This supercomputer-generated image of a galaxy suggests that general relativity might not be the only way to explain how gravity works. Theorists at Durham University in the UK simulated the universe using hydrodynamical simulations based on “f(R) gravity” – in which a scalar field enhances gravitational forces in low-density regions (such as the outer parts of a galaxy) but is screened by the so-called chameleon mechanism in high-density environments such as our solar system (see C Arnold et al. Nature Astronomy; arXiv:1907.02977).

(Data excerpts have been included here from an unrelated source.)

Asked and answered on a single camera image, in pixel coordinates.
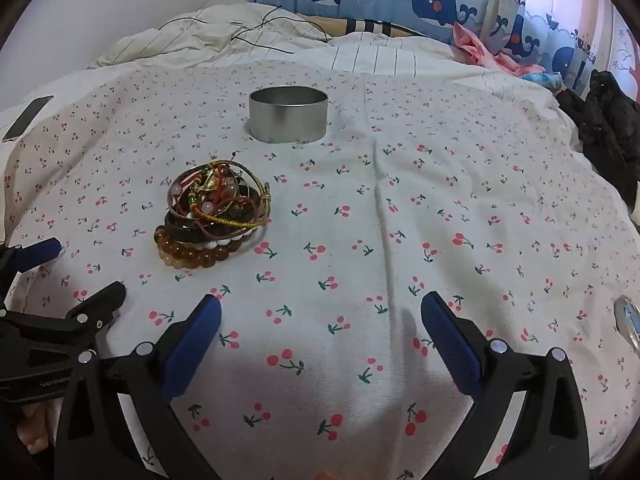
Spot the cherry print bed sheet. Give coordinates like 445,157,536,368
0,62,640,480

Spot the white striped duvet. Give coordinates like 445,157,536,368
87,2,561,111

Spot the tangle of mixed bracelets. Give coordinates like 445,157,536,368
164,150,273,241

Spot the tan dark striped pillow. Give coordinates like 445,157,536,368
305,16,456,40

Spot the person's left hand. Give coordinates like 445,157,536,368
17,400,53,461

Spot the light blue packet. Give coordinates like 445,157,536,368
520,71,563,90

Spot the amber bead bracelet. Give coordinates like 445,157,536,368
153,225,238,269

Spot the black jacket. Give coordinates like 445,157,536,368
555,69,640,206

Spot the blue whale print curtain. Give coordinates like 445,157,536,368
250,0,601,96

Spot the pink cloth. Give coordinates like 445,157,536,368
452,22,546,76

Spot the shiny round object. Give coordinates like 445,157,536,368
614,296,640,346

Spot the black cable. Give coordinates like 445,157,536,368
159,5,331,56

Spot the smartphone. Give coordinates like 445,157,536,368
1,95,55,143

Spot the white wardrobe with tree decal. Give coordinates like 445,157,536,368
607,5,640,106

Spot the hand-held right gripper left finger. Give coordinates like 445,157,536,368
52,294,223,480

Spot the round metal tin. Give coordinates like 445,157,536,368
248,86,329,144

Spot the white bead bracelet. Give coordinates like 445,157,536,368
187,210,266,251

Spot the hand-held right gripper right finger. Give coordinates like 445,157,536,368
420,291,593,480

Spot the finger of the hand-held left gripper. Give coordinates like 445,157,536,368
0,238,63,301
0,281,127,334

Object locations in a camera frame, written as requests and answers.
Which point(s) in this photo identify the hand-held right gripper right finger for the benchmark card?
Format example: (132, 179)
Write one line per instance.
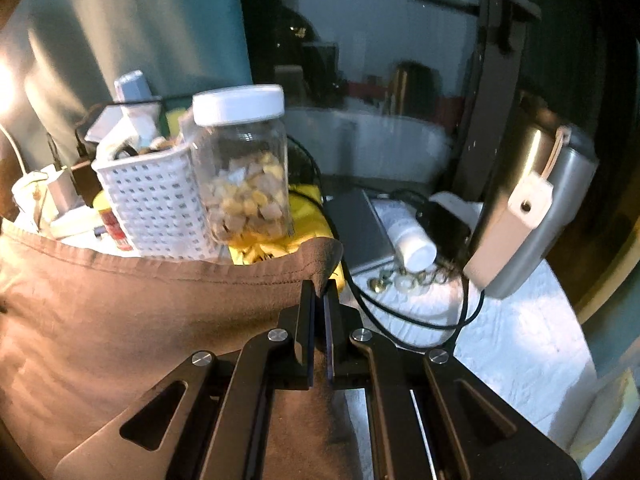
(337, 350)

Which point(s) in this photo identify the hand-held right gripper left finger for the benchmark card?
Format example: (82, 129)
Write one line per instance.
(306, 345)

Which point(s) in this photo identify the brown t-shirt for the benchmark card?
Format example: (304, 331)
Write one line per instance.
(125, 320)

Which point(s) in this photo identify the grey power bank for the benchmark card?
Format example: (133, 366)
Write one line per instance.
(360, 230)

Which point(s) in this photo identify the white tube bottle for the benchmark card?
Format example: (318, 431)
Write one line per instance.
(410, 245)

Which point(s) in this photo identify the yellow cloth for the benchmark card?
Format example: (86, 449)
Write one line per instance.
(305, 210)

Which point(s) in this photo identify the black pouch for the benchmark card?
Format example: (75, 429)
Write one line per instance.
(445, 230)

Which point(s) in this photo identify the clear jar with white lid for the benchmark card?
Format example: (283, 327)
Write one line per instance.
(240, 160)

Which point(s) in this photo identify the white plastic basket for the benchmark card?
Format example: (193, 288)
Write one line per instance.
(150, 210)

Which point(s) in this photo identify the red can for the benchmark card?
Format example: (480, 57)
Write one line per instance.
(115, 230)

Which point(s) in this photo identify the white power strip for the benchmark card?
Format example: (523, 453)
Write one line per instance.
(75, 222)

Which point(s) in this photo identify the steel thermos bottle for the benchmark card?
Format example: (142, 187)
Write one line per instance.
(550, 185)

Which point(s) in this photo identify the white charger plug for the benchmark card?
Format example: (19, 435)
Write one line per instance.
(65, 195)

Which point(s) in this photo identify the white cartoon mug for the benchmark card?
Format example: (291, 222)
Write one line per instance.
(30, 195)

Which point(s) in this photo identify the teal curtain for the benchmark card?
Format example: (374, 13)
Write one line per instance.
(150, 35)

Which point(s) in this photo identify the dark window frame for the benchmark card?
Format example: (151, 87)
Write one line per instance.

The left-hand side of the image shows the scalar field of the theory: bright-yellow regions correspond to large scalar-field values, while dark-blue regions correspond to to a very small scalar fields, i.e. regions where screening is active and the theory behaves like general relativity. The right-hand side of the image shows the gas density with stars overplotted. The simulation, which was based on a total of 12 simulations for different model parameters and resolutions, and which required a total runtime of about 2.5 million core-hours, shows that spiral galaxies like our Milky Way could still form even with different laws of gravity.
“Our research definitely does not mean that general relativity is wrong, but it does show that it does not have to be the only way to explain gravity’s role in the evolution of the universe,” says lead author Christian Arnold of Durham University’s Institute for Computational Cosmology.